### TRY IT
Indicate, with the number alone, how many lines in the listing below hold the string "frame".

### EXTRACTED RECORDS

⟨

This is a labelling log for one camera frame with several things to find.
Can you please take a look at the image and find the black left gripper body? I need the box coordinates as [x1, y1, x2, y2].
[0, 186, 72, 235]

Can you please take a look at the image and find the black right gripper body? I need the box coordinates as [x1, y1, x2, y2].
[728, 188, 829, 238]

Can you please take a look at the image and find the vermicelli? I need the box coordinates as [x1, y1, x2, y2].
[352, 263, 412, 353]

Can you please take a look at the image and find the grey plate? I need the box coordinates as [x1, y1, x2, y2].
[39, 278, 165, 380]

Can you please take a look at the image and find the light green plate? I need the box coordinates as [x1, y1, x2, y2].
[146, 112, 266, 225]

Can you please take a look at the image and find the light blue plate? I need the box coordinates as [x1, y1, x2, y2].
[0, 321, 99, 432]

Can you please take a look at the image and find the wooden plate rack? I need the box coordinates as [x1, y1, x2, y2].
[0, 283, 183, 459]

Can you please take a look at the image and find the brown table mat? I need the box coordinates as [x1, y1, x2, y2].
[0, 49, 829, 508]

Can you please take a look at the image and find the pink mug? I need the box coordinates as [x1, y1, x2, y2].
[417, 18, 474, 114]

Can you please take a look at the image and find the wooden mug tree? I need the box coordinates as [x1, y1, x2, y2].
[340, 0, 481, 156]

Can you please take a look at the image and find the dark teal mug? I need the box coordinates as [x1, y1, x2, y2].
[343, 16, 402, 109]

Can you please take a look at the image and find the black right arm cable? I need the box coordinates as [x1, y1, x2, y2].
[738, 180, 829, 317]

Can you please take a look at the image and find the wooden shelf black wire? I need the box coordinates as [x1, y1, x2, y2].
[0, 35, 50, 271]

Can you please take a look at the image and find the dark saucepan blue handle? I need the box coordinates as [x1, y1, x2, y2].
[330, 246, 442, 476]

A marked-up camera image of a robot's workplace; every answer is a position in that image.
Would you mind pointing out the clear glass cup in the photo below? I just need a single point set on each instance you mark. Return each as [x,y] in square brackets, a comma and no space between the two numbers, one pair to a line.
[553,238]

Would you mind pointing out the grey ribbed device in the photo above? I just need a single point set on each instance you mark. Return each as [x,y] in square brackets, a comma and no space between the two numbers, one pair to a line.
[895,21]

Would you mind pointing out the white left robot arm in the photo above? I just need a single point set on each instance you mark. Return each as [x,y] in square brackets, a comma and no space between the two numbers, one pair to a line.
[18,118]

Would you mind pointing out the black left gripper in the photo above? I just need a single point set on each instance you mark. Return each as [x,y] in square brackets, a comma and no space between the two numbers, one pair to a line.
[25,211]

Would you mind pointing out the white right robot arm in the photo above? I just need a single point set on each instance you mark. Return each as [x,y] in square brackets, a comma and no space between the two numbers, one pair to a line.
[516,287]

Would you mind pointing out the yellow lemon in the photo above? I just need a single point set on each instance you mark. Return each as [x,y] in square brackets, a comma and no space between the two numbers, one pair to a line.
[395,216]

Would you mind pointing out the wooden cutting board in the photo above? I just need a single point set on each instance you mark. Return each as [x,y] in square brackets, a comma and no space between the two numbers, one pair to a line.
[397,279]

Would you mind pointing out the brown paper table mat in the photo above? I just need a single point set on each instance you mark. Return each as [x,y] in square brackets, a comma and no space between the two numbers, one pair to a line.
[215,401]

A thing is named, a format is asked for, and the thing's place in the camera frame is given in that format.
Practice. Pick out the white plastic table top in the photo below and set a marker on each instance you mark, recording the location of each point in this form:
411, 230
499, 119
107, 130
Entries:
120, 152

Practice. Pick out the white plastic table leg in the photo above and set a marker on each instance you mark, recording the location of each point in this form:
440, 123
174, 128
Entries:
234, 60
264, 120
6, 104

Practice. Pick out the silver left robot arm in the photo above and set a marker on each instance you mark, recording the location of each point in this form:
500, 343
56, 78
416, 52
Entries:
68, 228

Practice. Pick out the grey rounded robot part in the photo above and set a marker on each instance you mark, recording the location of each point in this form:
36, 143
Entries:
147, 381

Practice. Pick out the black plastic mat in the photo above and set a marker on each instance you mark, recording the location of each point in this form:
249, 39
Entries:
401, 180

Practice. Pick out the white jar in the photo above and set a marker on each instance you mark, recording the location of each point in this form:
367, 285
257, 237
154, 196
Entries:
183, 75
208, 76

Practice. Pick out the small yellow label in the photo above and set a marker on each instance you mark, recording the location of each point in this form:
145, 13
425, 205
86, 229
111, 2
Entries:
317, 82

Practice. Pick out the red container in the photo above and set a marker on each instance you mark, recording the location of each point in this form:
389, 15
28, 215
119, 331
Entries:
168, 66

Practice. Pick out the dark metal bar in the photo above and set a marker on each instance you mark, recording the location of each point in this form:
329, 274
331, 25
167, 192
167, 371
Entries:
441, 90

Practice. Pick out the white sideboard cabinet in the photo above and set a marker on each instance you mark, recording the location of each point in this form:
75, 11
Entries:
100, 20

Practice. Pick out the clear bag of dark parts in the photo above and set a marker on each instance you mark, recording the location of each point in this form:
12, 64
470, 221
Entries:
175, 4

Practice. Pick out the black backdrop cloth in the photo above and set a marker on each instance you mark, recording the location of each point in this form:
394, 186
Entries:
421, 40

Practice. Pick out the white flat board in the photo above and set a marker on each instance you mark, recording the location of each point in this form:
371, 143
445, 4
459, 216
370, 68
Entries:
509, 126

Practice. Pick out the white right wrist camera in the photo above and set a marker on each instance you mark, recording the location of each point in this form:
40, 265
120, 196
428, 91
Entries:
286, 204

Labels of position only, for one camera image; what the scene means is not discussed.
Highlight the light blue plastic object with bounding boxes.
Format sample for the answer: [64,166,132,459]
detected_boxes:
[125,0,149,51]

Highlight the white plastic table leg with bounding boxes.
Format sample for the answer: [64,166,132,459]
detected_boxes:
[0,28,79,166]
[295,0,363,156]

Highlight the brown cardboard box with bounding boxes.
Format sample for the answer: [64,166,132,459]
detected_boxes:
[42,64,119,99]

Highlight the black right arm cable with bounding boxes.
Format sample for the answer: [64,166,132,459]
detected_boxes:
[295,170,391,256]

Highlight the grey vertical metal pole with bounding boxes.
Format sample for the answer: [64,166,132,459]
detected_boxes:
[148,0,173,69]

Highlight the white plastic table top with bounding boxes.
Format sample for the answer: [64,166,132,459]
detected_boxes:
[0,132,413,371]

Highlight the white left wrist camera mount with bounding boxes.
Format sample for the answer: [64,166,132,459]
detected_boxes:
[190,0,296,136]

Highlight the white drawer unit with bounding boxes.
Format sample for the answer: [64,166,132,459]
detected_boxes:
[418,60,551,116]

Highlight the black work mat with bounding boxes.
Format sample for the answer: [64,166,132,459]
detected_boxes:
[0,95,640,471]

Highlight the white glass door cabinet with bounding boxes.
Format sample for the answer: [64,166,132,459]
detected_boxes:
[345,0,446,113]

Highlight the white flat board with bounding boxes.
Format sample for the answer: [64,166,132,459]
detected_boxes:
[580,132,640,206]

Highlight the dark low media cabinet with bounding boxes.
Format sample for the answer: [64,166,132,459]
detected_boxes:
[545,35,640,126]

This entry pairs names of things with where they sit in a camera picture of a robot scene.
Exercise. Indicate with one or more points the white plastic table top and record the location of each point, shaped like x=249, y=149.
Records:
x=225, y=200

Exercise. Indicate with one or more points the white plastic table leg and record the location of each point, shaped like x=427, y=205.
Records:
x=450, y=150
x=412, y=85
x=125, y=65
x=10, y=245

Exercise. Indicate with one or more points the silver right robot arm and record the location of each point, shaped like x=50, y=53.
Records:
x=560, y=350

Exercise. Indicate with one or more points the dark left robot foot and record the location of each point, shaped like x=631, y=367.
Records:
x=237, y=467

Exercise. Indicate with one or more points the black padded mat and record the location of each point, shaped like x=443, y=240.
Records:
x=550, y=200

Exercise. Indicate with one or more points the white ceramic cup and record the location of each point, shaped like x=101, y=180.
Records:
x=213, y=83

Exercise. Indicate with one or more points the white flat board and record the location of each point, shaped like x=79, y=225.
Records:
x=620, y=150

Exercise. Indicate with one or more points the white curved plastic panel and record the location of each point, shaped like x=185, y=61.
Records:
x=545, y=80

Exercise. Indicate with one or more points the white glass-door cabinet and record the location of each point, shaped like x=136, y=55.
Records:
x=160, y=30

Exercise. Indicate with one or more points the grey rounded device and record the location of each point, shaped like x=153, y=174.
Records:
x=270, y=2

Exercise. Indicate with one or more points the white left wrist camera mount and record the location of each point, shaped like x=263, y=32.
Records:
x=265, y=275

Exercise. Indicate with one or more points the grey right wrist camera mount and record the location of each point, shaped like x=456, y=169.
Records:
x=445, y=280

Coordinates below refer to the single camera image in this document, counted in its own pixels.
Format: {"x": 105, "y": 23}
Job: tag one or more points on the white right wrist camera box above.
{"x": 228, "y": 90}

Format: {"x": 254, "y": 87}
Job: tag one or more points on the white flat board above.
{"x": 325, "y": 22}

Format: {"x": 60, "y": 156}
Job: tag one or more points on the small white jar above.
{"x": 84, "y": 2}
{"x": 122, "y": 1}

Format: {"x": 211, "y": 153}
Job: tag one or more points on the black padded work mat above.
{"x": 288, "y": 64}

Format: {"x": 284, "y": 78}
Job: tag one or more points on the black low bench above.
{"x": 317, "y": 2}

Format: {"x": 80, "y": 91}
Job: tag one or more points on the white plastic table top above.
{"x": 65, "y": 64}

⟩

### SOLVED PROBLEM
2